OneRClassifier: One Rule (OneR) method for classification

And implementation of the One Rule (OneR) method for classification.

from mlxtend.classifier import OneRClassifier

Overview

"OneR" stands for One Rule (by Robert Holte [1]), which is a classic algorithm for supervised learning. Note that this algorithm is not known for its good prediction performance; thus, it is rather recommended for teaching purposes and for lower-bound performance baselines in real-world applications.

The name "OneRule" can be a bit misleading, because it is technically about "one feature" and not about "one rule." I.e., OneR returns a feature for which one or more decision rules are defined. Essentially, as a simple classifier, it finds exactly one feature (and one or more feature values for that feature) to classify data instances.

The basic procedure is as follows:

• For each feature among all features (columns) in the dataset:
• For each feature value for the given feature:
1. Obtain the training examples with that feature value.
2. Obtain the class labels (and class label counts) corresponding to the training examples identified in the previous step.
3. Regard the class label with the highest frequency (count) as the majority class.
4. Record the number of errors as the number of training examples that have the given feature value but are not the majority class.
• Compute the error of the feature by summing the errors for all possible feature values for that feature.
• Return the best feature, which is defined as the feature with the lowest error.

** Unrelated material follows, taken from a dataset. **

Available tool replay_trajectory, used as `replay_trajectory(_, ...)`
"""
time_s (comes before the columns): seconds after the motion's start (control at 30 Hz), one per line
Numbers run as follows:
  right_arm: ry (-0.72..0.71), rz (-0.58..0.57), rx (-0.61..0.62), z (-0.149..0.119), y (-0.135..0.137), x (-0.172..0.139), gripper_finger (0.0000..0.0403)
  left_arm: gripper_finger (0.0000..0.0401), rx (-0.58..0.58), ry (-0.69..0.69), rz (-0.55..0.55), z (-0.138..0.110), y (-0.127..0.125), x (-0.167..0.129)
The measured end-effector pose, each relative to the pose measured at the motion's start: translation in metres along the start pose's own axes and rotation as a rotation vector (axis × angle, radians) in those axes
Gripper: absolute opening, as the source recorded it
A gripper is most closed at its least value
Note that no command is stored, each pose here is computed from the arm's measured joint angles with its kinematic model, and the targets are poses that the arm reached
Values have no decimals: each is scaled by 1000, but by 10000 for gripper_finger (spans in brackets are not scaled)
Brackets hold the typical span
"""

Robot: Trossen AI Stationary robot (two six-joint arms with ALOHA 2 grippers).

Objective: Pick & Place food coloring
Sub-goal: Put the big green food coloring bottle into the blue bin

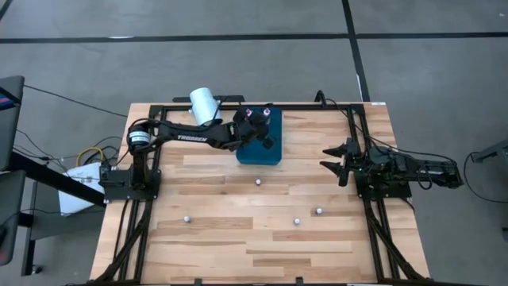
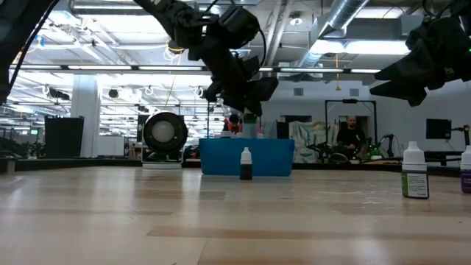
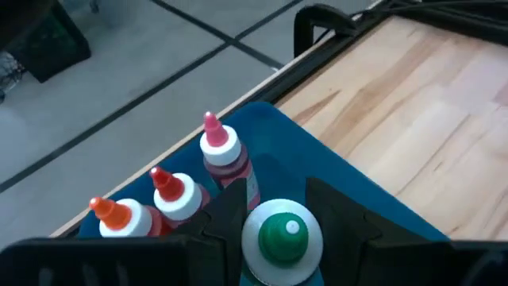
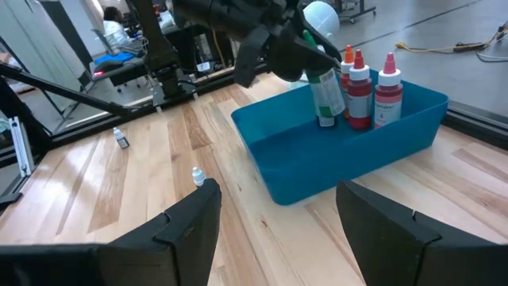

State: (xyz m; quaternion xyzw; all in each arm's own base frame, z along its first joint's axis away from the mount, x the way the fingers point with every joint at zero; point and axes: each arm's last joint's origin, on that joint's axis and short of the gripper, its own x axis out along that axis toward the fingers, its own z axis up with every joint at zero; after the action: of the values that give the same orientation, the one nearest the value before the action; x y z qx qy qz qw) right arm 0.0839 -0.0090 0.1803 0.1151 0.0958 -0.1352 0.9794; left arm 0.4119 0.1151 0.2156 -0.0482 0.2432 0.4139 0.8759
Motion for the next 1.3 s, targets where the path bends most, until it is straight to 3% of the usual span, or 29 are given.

Please note that the OneR algorithm assumes categorical (or discretized) feature values. A nice explanation and OneR classifier can be found in the Interpretable Machine Learning online chapter "4.5.1 Learn Rules from a Single Feature (OneR)" (https://christophm.github.io/interpretable-ml-book/rules.html, [2]).

References

[1] Holte, Robert C. "Very simple classification rules perform well on most commonly used datasets." Machine learning 11.1 (1993): 63-90.

[2] Interpretable Machine Learning (2018) by Christoph Molnar: https://christophm.github.io/interpretable-ml-book/rules.html

Example 1 -- Demonstrating OneR on a discretized Iris dataset

As mentioned in the overview text above, the OneR algorithm expects categorical or discretized features. The OneRClassifier implementation in MLxtend does not modify features in the dataset, and ensuring that the features are categorical is a responsibility of the user.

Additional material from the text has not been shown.